Work to be completed
Whatever appears in the records should be given again exactly, down to the last mark.

Data records

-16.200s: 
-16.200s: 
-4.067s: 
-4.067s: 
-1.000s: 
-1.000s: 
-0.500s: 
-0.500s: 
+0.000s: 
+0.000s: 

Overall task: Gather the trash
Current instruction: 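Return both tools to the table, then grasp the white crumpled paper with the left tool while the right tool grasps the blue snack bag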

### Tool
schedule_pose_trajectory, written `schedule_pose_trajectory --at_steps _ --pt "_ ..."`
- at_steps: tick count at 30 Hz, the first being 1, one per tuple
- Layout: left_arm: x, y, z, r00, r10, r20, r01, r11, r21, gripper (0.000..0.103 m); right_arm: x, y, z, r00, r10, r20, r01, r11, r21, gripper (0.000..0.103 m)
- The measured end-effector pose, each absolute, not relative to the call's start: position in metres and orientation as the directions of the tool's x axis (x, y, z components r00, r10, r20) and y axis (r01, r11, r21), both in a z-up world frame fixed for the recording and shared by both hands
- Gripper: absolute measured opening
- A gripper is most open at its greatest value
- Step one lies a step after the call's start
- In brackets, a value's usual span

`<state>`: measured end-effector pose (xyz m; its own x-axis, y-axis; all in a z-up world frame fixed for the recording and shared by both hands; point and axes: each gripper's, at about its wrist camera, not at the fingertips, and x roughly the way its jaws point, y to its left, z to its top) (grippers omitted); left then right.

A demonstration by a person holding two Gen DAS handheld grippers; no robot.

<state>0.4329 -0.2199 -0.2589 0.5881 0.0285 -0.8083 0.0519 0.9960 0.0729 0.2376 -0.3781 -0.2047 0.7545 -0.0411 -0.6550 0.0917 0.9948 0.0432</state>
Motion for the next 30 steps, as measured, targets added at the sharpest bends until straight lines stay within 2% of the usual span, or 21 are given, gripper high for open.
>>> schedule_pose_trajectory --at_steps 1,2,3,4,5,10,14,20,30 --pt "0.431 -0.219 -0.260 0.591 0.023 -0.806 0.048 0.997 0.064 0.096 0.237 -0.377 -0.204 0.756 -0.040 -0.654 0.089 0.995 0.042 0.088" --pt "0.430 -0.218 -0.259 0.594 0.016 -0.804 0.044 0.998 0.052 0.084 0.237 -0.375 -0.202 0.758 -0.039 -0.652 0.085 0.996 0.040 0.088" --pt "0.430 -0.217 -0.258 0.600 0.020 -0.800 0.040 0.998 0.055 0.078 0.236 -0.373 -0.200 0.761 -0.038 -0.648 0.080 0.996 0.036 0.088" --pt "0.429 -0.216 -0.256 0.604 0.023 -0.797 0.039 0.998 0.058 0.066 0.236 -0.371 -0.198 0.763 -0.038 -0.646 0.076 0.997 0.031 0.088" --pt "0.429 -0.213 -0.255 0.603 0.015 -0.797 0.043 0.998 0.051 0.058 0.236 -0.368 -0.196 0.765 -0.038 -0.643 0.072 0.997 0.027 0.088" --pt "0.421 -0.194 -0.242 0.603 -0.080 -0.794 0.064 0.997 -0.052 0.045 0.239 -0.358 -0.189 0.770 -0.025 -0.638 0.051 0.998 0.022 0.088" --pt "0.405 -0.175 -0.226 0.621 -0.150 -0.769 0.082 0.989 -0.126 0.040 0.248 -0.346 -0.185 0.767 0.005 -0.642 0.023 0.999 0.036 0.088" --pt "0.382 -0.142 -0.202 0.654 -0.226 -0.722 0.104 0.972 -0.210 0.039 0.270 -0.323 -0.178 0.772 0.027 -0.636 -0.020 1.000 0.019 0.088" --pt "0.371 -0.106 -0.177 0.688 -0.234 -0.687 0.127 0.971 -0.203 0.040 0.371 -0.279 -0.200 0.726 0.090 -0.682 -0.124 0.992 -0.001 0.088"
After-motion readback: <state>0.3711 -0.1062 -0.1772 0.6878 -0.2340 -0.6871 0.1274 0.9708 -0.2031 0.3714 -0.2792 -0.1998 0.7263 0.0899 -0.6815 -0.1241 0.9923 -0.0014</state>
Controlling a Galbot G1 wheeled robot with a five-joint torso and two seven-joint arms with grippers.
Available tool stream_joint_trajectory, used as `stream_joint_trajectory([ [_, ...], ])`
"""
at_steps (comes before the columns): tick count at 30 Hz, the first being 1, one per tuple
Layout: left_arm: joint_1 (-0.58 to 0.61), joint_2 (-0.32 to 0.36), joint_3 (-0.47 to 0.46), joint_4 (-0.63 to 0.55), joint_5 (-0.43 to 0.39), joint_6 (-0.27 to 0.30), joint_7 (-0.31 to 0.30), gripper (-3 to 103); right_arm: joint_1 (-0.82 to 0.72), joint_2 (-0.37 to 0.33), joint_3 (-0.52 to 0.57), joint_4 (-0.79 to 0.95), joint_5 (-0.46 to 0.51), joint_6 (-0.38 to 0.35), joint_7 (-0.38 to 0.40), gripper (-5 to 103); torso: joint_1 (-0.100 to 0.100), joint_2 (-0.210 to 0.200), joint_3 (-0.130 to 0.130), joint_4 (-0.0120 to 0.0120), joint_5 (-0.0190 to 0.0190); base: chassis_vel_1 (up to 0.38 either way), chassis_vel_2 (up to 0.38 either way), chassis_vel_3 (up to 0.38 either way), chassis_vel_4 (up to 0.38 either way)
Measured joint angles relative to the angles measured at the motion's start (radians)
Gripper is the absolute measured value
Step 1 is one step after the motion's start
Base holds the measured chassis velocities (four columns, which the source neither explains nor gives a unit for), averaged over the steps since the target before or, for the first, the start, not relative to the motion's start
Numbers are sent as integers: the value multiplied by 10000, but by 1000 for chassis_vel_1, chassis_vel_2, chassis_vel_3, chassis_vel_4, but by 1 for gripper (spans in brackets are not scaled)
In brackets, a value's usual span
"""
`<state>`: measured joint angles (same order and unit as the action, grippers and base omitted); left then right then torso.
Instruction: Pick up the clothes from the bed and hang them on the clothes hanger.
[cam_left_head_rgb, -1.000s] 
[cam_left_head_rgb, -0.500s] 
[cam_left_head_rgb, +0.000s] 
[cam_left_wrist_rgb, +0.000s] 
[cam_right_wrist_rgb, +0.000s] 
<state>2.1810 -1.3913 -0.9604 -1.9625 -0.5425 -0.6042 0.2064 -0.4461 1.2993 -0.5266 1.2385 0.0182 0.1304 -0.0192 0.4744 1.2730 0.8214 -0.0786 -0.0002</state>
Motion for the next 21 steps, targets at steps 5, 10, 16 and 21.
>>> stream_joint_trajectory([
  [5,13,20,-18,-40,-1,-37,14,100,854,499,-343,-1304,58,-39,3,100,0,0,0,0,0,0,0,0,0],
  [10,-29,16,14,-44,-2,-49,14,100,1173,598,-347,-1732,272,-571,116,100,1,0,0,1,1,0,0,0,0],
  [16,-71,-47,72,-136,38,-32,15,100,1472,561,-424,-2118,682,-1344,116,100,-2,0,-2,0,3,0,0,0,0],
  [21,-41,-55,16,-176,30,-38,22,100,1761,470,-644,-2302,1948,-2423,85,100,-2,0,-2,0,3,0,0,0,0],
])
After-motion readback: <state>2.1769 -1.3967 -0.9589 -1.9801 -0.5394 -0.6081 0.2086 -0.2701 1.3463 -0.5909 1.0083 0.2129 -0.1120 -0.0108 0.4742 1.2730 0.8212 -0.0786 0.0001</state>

Task solution
-16.200s: 
-16.200s: 
-4.067s: 
-4.067s: 
-1.000s: 
-1.000s: 
-0.500s: 
-0.500s: 
+0.000s: 
+0.000s: 

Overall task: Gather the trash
Current instruction: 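Return both tools to the table, then grasp the white crumpled paper with the left tool while the right tool grasps the blue snack bag
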
### Tool
schedule_pose_trajectory, written `schedule_pose_trajectory --at_steps _ --pt "_ ..."`
- at_steps: tick count at 30 Hz, the first being 1, one per tuple
- Layout: left_arm: x, y, z, r00, r10, r20, r01, r11, r21, gripper (0.000..0.103 m); right_arm: x, y, z, r00, r10, r20, r01, r11, r21, gripper (0.000..0.103 m)
- The measured end-effector pose, each absolute, not relative to the call's start: position in metres and orientation as the directions of the tool's x axis (x, y, z components r00, r10, r20) and y axis (r01, r11, r21), both in a z-up world frame fixed for the recording and shared by both hands
- Gripper: absolute measured opening
- A gripper is most open at its greatest value
- Step one lies a step after the call's start
- In brackets, a value's usual span

`<state>`: measured end-effector pose (xyz m; its own x-axis, y-axis; all in a z-up world frame fixed for the recording and shared by both hands; point and axes: each gripper's, at about its wrist camera, not at the fingertips, and x roughly the way its jaws point, y to its left, z to its top) (grippers omitted); left then right.

A demonstration by a person holding two Gen DAS handheld grippers; no robot.

<state>0.4329 -0.2199 -0.2589 0.5881 0.0285 -0.8083 0.0519 0.9960 0.0729 0.2376 -0.3781 -0.2047 0.7545 -0.0411 -0.6550 0.0917 0.9948 0.0432</state>
Motion for the next 30 steps, as measured, targets added at the sharpest bends until straight lines stay within 2% of the usual span, or 21 are given, gripper high for open.
>>> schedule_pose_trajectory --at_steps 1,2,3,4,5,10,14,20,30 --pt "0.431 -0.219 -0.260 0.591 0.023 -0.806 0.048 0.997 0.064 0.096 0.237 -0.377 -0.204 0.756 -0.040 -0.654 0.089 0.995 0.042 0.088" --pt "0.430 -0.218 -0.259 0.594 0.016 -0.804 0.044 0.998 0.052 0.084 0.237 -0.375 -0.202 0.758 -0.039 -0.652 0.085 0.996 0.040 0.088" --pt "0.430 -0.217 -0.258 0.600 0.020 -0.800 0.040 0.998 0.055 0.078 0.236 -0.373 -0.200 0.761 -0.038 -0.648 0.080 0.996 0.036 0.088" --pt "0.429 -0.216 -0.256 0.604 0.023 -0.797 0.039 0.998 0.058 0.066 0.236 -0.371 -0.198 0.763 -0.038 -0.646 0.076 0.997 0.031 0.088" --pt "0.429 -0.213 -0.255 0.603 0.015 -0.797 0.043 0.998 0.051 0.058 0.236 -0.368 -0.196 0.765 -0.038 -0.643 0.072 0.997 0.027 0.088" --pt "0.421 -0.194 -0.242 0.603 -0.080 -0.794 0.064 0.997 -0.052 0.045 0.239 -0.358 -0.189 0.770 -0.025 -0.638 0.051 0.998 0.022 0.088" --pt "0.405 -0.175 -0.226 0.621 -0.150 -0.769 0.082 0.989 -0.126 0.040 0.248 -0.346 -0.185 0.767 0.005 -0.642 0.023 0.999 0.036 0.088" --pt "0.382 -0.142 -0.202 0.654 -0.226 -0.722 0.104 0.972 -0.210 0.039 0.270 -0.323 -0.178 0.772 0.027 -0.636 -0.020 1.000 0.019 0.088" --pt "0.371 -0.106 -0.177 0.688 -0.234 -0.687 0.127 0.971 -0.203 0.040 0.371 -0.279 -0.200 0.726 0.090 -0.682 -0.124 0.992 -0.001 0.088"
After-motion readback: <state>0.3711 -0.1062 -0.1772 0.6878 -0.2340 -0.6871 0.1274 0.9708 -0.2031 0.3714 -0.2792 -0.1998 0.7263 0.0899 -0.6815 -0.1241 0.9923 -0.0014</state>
Controlling a Galbot G1 wheeled robot with a five-joint torso and two seven-joint arms with grippers.
Available tool stream_joint_trajectory, used as `stream_joint_trajectory([ [_, ...], ])`
"""
at_steps (comes before the columns): tick count at 30 Hz, the first being 1, one per tuple
Layout: left_arm: joint_1 (-0.58 to 0.61), joint_2 (-0.32 to 0.36), joint_3 (-0.47 to 0.46), joint_4 (-0.63 to 0.55), joint_5 (-0.43 to 0.39), joint_6 (-0.27 to 0.30), joint_7 (-0.31 to 0.30), gripper (-3 to 103); right_arm: joint_1 (-0.82 to 0.72), joint_2 (-0.37 to 0.33), joint_3 (-0.52 to 0.57), joint_4 (-0.79 to 0.95), joint_5 (-0.46 to 0.51), joint_6 (-0.38 to 0.35), joint_7 (-0.38 to 0.40), gripper (-5 to 103); torso: joint_1 (-0.100 to 0.100), joint_2 (-0.210 to 0.200), joint_3 (-0.130 to 0.130), joint_4 (-0.0120 to 0.0120), joint_5 (-0.0190 to 0.0190); base: chassis_vel_1 (up to 0.38 either way), chassis_vel_2 (up to 0.38 either way), chassis_vel_3 (up to 0.38 either way), chassis_vel_4 (up to 0.38 either way)
Measured joint angles relative to the angles measured at the motion's start (radians)
Gripper is the absolute measured value
Step 1 is one step after the motion's start
Base holds the measured chassis velocities (four columns, which the source neither explains nor gives a unit for), averaged over the steps since the target before or, for the first, the start, not relative to the motion's start
Numbers are sent as integers: the value multiplied by 10000, but by 1000 for chassis_vel_1, chassis_vel_2, chassis_vel_3, chassis_vel_4, but by 1 for gripper (spans in brackets are not scaled)
In brackets, a value's usual span
"""
`<state>`: measured joint angles (same order and unit as the action, grippers and base omitted); left then right then torso.
Instruction: Pick up the clothes from the bed and hang them on the clothes hanger.
[cam_left_head_rgb, -1.000s] 
[cam_left_head_rgb, -0.500s] 
[cam_left_head_rgb, +0.000s] 
[cam_left_wrist_rgb, +0.000s] 
[cam_right_wrist_rgb, +0.000s] 
<state>2.1810 -1.3913 -0.9604 -1.9625 -0.5425 -0.6042 0.2064 -0.4461 1.2993 -0.5266 1.2385 0.0182 0.1304 -0.0192 0.4744 1.2730 0.8214 -0.0786 -0.0002</state>
Motion for the next 21 steps, targets at steps 5, 10, 16 and 21.
>>> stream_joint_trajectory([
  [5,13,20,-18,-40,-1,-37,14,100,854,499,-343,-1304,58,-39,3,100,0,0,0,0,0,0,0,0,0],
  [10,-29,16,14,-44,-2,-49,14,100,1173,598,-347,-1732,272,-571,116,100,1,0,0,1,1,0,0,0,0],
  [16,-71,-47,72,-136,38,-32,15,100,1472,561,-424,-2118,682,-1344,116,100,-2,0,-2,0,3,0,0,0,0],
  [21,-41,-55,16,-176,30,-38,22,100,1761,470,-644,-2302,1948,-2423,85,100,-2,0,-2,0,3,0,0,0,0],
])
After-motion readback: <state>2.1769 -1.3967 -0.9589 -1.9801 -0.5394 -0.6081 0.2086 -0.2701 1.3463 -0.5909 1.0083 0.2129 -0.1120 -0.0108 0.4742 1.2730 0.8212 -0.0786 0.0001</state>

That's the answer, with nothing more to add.